• RECORDS PROVIDED:
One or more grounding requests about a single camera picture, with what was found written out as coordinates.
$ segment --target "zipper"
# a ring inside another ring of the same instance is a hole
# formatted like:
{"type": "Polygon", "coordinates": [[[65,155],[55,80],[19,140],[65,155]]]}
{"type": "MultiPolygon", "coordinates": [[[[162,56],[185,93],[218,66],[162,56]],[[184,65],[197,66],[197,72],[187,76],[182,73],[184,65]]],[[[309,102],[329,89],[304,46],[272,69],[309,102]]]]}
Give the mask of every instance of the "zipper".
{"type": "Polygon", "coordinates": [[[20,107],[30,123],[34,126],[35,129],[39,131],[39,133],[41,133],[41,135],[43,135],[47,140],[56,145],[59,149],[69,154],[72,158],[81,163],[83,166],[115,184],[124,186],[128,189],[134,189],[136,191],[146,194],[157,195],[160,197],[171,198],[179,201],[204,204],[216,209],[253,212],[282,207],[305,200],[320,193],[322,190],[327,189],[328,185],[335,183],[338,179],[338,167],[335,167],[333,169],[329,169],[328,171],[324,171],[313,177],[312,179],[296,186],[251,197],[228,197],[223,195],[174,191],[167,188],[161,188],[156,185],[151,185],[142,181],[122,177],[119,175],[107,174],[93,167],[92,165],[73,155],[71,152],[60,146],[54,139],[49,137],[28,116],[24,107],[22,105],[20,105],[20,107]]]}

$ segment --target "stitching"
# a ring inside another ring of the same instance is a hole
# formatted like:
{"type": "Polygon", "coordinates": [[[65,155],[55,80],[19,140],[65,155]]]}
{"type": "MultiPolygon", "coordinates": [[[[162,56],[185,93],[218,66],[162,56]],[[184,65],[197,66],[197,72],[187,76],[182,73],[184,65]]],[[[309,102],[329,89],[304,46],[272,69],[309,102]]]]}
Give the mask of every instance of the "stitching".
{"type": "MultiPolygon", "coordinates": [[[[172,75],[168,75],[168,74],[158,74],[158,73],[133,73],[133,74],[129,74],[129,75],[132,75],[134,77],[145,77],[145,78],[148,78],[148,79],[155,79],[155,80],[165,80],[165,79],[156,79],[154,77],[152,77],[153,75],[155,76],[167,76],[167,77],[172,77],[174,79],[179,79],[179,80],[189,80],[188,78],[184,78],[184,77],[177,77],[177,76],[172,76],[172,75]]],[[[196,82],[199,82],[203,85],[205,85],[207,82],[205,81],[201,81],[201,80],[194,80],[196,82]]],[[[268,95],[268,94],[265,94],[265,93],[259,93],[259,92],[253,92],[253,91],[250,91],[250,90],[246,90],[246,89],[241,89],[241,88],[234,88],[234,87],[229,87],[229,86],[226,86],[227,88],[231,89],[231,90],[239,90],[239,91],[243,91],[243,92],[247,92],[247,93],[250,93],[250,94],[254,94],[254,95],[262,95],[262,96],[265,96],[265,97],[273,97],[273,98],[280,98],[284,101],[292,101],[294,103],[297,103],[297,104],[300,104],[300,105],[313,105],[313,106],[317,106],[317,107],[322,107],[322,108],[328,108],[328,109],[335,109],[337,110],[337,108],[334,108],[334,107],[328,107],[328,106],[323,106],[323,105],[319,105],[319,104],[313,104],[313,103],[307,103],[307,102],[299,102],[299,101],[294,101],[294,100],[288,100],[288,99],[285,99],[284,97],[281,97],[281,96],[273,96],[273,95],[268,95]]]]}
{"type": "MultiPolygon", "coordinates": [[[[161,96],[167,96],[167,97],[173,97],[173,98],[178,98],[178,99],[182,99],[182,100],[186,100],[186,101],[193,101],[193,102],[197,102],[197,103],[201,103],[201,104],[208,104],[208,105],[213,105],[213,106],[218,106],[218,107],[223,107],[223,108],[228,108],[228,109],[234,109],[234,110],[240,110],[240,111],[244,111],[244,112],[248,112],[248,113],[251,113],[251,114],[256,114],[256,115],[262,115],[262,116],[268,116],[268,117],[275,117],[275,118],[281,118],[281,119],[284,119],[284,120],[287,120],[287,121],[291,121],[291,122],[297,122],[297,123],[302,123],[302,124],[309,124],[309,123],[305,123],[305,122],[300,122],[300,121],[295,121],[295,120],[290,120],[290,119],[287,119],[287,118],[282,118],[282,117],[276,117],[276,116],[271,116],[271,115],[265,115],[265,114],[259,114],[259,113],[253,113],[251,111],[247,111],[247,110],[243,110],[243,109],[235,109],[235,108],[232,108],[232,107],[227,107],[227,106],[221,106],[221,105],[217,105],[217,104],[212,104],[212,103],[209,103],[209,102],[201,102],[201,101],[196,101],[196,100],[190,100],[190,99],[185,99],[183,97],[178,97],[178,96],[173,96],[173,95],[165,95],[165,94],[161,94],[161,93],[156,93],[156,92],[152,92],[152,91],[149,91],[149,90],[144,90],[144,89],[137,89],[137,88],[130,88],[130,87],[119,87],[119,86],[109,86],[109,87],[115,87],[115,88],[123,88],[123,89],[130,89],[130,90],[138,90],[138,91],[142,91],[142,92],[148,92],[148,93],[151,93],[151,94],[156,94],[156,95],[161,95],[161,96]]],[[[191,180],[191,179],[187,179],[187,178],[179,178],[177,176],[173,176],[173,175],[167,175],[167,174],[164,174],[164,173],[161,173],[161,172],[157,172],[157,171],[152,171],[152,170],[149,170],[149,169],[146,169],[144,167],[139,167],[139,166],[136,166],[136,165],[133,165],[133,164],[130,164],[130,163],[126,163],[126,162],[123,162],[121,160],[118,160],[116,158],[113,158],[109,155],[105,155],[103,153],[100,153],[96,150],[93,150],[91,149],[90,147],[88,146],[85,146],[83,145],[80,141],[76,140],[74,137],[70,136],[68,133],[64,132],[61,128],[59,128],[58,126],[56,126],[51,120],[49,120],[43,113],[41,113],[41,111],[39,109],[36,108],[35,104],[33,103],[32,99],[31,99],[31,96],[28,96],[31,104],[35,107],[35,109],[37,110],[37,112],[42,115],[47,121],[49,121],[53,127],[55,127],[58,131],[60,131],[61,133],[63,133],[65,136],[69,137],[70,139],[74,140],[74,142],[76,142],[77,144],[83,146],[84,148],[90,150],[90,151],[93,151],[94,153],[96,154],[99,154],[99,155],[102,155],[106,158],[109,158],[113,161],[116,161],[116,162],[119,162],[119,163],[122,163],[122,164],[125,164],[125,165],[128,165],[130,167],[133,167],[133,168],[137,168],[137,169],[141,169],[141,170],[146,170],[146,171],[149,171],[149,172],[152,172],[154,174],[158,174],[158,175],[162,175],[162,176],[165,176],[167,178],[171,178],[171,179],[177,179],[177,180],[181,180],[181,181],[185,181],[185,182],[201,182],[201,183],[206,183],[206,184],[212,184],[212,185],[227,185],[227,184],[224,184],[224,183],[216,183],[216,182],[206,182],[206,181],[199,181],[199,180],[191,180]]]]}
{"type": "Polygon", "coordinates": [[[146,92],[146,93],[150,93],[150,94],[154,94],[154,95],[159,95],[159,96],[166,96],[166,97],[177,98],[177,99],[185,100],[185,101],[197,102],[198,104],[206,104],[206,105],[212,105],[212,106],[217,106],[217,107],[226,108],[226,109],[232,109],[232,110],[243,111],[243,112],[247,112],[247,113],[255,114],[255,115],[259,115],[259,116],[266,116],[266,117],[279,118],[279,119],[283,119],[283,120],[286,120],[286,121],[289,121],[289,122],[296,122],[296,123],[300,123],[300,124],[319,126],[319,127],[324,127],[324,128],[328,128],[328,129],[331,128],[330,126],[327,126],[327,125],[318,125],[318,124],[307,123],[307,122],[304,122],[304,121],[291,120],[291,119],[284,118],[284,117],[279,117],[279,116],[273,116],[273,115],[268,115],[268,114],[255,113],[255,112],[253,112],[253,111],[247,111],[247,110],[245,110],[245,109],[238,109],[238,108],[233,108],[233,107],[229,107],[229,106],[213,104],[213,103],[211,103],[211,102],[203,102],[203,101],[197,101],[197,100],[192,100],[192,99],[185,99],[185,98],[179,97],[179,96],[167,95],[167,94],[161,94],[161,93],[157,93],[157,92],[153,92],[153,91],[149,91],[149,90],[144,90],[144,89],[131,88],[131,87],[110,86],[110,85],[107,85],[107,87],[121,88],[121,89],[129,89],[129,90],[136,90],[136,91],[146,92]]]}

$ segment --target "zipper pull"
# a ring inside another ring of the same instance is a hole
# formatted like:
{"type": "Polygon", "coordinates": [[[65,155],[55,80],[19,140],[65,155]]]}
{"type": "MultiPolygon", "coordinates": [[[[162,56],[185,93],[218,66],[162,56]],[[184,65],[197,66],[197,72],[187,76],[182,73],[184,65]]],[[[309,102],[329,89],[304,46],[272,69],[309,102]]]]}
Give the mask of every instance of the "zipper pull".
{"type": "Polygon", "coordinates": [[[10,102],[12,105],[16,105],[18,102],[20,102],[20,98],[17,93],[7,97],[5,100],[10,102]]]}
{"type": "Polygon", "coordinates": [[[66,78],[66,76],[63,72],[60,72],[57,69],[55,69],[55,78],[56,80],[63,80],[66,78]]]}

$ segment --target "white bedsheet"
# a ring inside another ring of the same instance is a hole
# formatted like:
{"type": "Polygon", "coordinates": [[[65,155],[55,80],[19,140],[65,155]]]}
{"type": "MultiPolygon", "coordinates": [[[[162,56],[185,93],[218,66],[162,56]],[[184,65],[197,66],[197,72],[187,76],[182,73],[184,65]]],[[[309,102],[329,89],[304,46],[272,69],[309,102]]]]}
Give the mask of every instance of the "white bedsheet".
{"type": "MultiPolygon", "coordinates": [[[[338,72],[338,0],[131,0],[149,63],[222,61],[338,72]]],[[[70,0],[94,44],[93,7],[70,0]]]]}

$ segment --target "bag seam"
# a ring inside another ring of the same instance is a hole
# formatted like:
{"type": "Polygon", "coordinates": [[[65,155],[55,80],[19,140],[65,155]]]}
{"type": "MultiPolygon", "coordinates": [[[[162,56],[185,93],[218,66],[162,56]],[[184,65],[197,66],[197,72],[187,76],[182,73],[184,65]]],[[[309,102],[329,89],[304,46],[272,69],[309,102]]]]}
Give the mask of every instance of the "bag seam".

• WHAT YOU NEED TO DO: Whenever a line of the data above includes the word "segment", copy that line.

• TASK RESPONSE:
$ segment --target "zipper"
$ segment --target "stitching"
$ segment --target "zipper pull"
$ segment --target "white bedsheet"
$ segment --target "bag seam"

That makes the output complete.